Wednesday, May 14, 2014

Coast to Coast: Day 7: Albuquerque, NM - Flagstaff, AZ. Wednesday, May 14, 2014

     I was out of the hotel very late; about 9 am. It was pretty chilly, even as I rode off into the desert. I took I-40 to get to Flagstaff, and then in Flagstaff I would route my journey to Phoenix. There was no safe route to get to Flagstaff without taking the highway, so in a change of heart, I decided to stick to using the highway for the rest of my journey. It was still a long ride, but I was feeling good about it.
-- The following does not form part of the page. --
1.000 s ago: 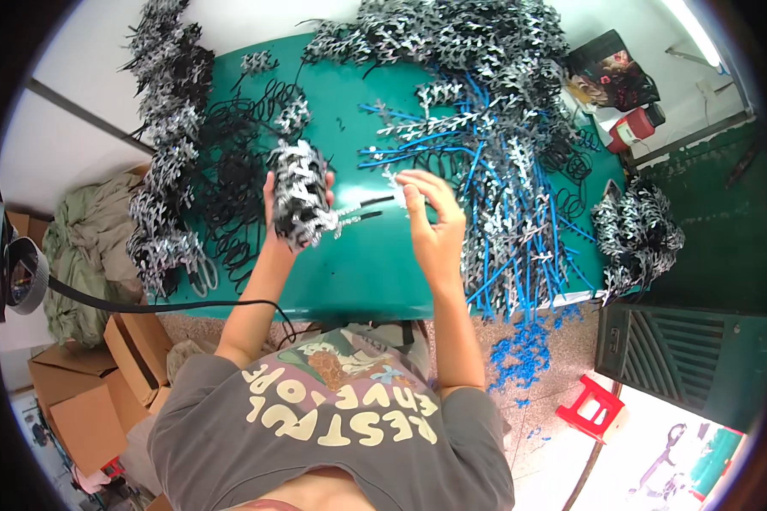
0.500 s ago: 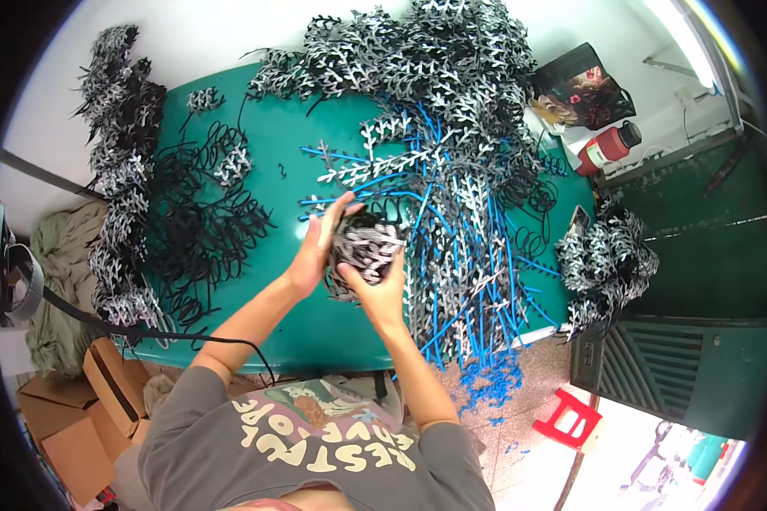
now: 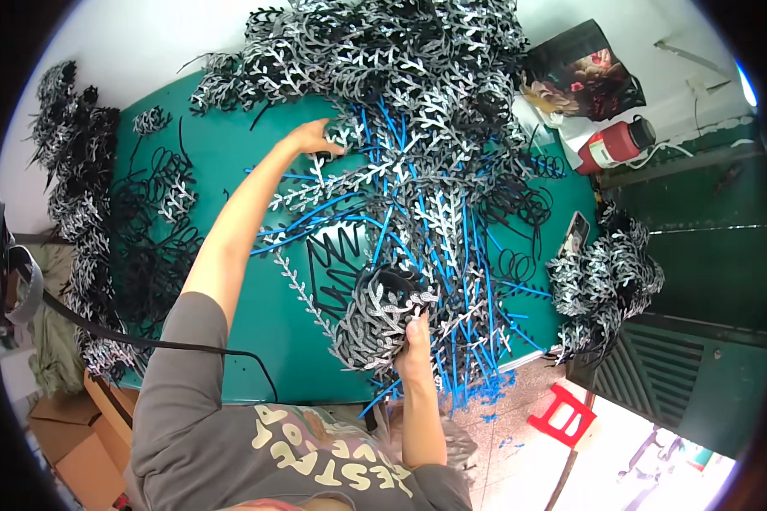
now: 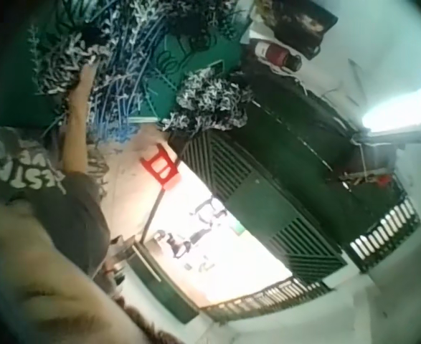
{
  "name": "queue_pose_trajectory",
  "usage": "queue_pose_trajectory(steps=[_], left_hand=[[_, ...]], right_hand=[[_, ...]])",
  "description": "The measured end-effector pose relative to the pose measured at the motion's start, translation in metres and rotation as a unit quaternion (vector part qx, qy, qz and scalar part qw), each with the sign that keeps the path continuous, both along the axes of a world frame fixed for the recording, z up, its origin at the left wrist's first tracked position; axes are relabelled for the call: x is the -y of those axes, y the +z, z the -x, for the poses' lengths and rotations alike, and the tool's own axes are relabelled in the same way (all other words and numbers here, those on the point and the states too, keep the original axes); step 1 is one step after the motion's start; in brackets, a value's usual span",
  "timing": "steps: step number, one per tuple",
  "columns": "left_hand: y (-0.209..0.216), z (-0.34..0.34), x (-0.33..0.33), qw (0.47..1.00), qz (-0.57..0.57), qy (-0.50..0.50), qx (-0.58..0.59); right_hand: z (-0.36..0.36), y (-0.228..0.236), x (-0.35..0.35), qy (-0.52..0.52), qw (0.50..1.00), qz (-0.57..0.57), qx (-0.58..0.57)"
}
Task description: The person repeatedly gathers flexible patterned strips from the table and rolls them together into bundles by hand.
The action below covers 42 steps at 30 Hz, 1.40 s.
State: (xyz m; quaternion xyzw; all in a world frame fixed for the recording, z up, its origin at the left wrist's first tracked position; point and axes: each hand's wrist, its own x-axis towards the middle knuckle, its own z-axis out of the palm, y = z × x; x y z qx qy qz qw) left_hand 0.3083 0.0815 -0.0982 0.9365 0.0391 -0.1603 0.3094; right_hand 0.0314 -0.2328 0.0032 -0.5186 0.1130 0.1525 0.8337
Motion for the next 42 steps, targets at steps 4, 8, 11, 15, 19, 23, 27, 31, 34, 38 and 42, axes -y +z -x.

     On the road out of Albuquerque, there were more signs than I could count advertising different Native American clothes, pottery, jewelry, and other knickknacks. They were everywhere.

“Stop Here!”
“Exit Now!”
“Indian Ruins Gift Shop!”

     It went on for tens of miles.

     Somewhere on 40 before going into Arizona, I found a back road that I wanted to take to get to a mountain I was looking at. The back road eventually faded into an unpaved path and then no path at all. That didn’t stop me. I went straight into the desert and carved my own path. My bike had plenty of torque to grapple the steep climbs, although the fishtailing of my bike on the sand was a bit fatiguing. I never dropped my motorcycle, and I managed to get some great photos.




     Further into the desert, it started to become even more dangerous. There were deep crevices just a few feet away from my bike, but I was determined to reach the mountain.


That’s a long way down

     Finally, I got to a point where I was surrounded on the front and right side by crevices, and a steep mountain on the left side. I had to turn back, but not before getting my bike stuck in the sand. I laid my bike down and attempted to pull a big rock out from underneath the rear fork. It was a stubborn rock, and it was then that I realized how deadly my situation was.
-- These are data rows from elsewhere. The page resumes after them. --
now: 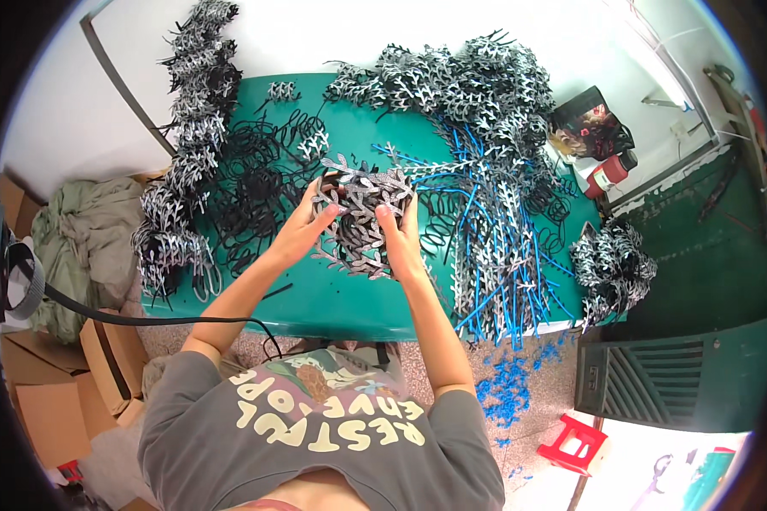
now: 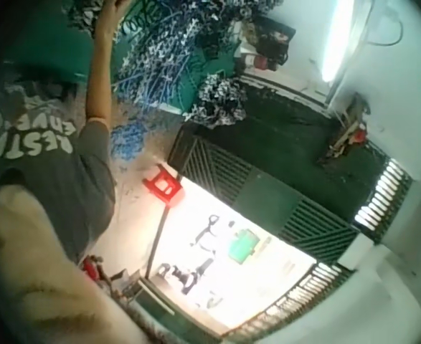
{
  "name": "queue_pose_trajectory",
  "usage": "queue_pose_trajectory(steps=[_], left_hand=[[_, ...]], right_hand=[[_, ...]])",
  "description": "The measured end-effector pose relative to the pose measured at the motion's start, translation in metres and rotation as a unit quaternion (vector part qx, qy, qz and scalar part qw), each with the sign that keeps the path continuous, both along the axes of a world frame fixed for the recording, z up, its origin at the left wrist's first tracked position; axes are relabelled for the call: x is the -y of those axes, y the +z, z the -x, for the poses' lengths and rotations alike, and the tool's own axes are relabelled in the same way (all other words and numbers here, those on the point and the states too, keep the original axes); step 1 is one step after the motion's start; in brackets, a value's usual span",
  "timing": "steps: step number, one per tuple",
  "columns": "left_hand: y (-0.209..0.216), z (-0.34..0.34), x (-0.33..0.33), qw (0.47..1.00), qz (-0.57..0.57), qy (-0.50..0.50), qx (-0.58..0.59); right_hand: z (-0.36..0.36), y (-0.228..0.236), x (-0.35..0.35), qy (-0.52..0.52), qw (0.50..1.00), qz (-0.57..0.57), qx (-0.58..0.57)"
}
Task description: The person repeatedly gathers flexible patterned strips from the table and rolls them together into bundles by hand.
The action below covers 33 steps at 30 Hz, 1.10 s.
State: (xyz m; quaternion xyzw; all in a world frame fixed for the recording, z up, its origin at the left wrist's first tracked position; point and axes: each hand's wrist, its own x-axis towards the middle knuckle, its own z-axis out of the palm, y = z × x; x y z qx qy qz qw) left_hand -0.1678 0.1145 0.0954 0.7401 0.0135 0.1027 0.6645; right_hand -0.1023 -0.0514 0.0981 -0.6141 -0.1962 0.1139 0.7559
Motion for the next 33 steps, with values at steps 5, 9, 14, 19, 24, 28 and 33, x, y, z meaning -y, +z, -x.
queue_pose_trajectory(steps=[5,9,14,19,24,28,33], left_hand=[[-0.013,0.006,-0.01,0.984,0.147,-0.077,-0.06],[0.005,0.014,0.008,0.973,0.224,-0.045,-0.022],[-0.001,0.001,0.016,0.934,0.355,0.045,-0.017],[-0.012,-0.005,0.023,0.965,0.249,0.047,0.071],[-0.013,0.002,0.021,0.993,0.09,-0.073,0.033],[-0.013,-0.002,0.015,0.991,0.086,-0.097,0.038],[-0.009,-0.011,0.019,0.974,0.215,-0.032,0.059]], right_hand=[[0.007,0.005,0.004,0.018,0.999,-0.014,-0.043],[0.013,0.015,-0.001,-0.011,1.0,-0.005,-0.022],[0.008,0.014,0.001,0.025,1.0,0.015,0.0],[0.004,0.014,0.008,0.016,0.999,-0.002,-0.029],[-0.006,0.011,0.017,-0.024,0.999,-0.019,-0.026],[-0.008,0.01,0.019,-0.05,0.999,0.015,-0.014],[-0.011,-0.007,0.017,-0.053,0.998,0.03,0.02]])
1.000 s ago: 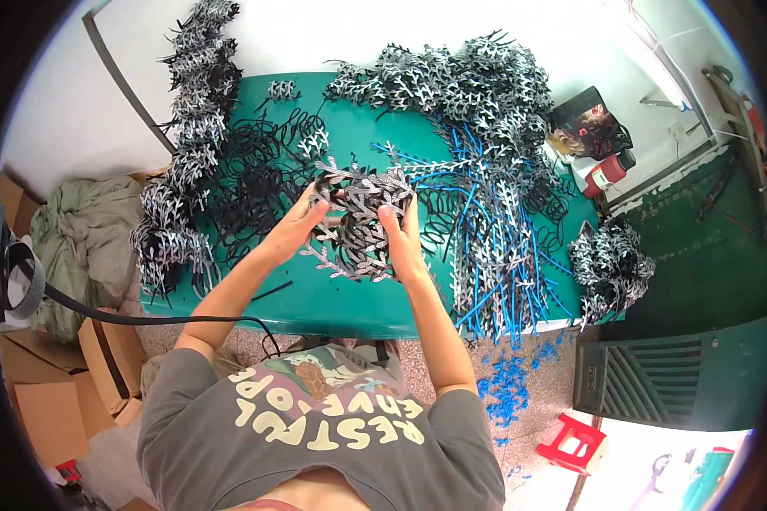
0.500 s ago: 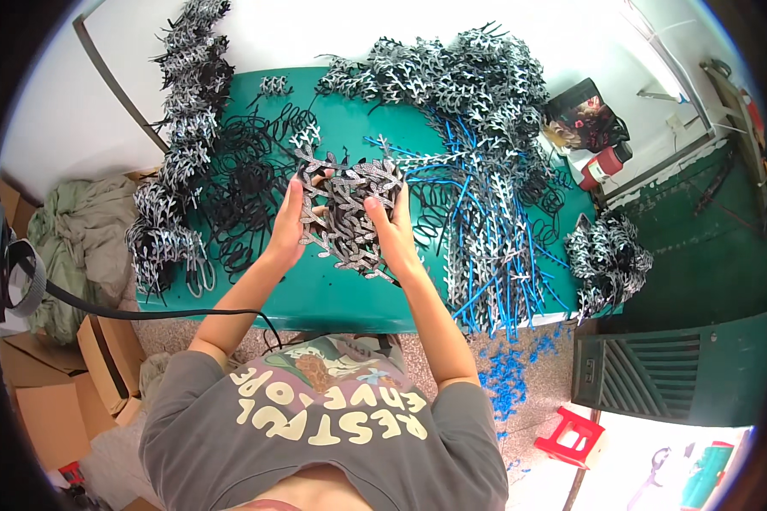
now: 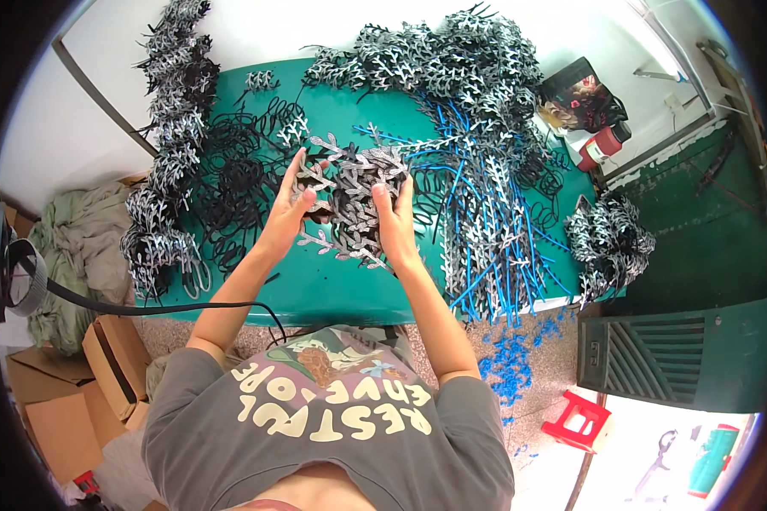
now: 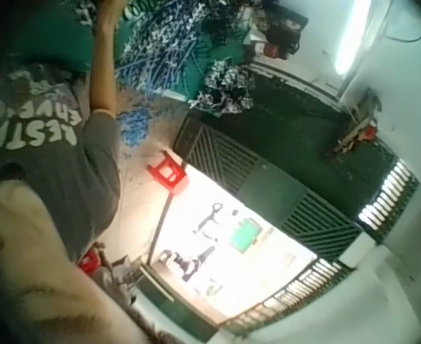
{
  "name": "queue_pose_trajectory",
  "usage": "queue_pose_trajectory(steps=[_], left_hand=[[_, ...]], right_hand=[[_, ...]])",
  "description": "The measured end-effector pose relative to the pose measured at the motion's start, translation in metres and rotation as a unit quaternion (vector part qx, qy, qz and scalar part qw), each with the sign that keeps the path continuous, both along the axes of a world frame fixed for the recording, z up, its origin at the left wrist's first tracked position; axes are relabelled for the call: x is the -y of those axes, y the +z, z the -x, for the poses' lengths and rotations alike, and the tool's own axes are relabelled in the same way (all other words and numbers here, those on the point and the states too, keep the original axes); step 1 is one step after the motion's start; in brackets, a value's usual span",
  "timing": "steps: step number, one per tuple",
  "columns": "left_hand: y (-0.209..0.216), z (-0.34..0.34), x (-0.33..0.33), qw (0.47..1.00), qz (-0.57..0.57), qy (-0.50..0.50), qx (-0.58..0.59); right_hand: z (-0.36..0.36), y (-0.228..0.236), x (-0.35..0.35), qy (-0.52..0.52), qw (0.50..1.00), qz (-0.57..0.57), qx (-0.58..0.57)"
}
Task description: The person repeatedly gathers flexible patterned strips from the table and rolls them together into bundles by hand.
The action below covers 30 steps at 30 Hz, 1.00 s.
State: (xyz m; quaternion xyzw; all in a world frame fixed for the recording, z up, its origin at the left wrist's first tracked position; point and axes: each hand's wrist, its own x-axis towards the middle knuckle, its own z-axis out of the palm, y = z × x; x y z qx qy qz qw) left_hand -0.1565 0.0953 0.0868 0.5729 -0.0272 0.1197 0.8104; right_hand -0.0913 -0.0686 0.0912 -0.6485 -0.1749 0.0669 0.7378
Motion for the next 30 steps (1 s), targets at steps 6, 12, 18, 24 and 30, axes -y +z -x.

     I had no cell service, and the temperature had really worked its way up. As a result, the small amount of water I had left wouldn’t be enough for me to walk back to the highway ten miles away and get help. The rock was pressing against the tire, and if it blew as I tried to pull it out, I was done for. It was strange being in this kind of situation. I didn’t panic. I was anxious, but my mind was fixated on pulling out that rock and nothing else

     After much hassle, I was finally able to pull out the rock. I gave a big sigh of relief, and headed straight back to the main road. My clutch probably didn’t enjoy the experience very much, but it was still in good shape.

     I pulled into a gas station once again in the middle of nowhere. As I was waiting for my bike to cool, I checked out the gas station shop because it looked a bit touristy and caught my eye. Inside, I found a neat looking magnet that I bought and put on my bike.


My sweet new Magnet

     Outside the shop, there was another homeless person, but he was on foot. He was kinda crazy, and he provided an interesting conversation on how the carbon monoxide in the air from the cars was making him feel extremely dizzy. It was probably the carbon monoxide in his cigarette if anything, but it was still a fun conversation.

     I also met a fellow motorcyclist who pulled up to the pump next to mine as I was filling my tank. His name was Jarvis, and he was making his way across the country on a Yamaha R1. He was blogging on his website www.R1acrossusa.com. He took a picture with me to post on his blog before we went our separate ways.


Jarvis and me at a gas station in the desert

     I saw the mountain which carried the city of Flagstaff from over 50 miles away. It was kind of disorienting; riding minute after minute without the mountain appearing to get any closer. It took me an hour to get to the mountain from the time I first saw it. I checked in to the KOA campsite and rented another cabin. The temperature was going to be as low as the 20s overnight, and I really wanted to stay warm. The elevation of Flagstaff is about 8000 feet, I believe. The office staff first had me sign a strange waiver. The clerk told me that the campsite was owned by two lawyers. Figures.

     Like the other campsites, this site had Wifi, but it was a pain to get it “working”. It took me forever to set up a stupid account and password for the Wifi service which I never had to worry about before, and then the internet would randomly cut out. This campsite was much larger than the other KOAs, which meant that the bathrooms were much farther away. The distance between the cabin and the bathroom was about a quarter of a mile, which proved to be perilous in the middle of the night when it was thirty degrees. On top of that, the bathrooms had a number lock, so when I was groggy in the middle of the night and forgot the password at the door, I had to turn around, go back to my cabin and get the password off the camp guide, go back to the bathroom, do my business, and get back to the cabin again. I have no idea why the bathrooms were locked. No one is going to steal a bathroom.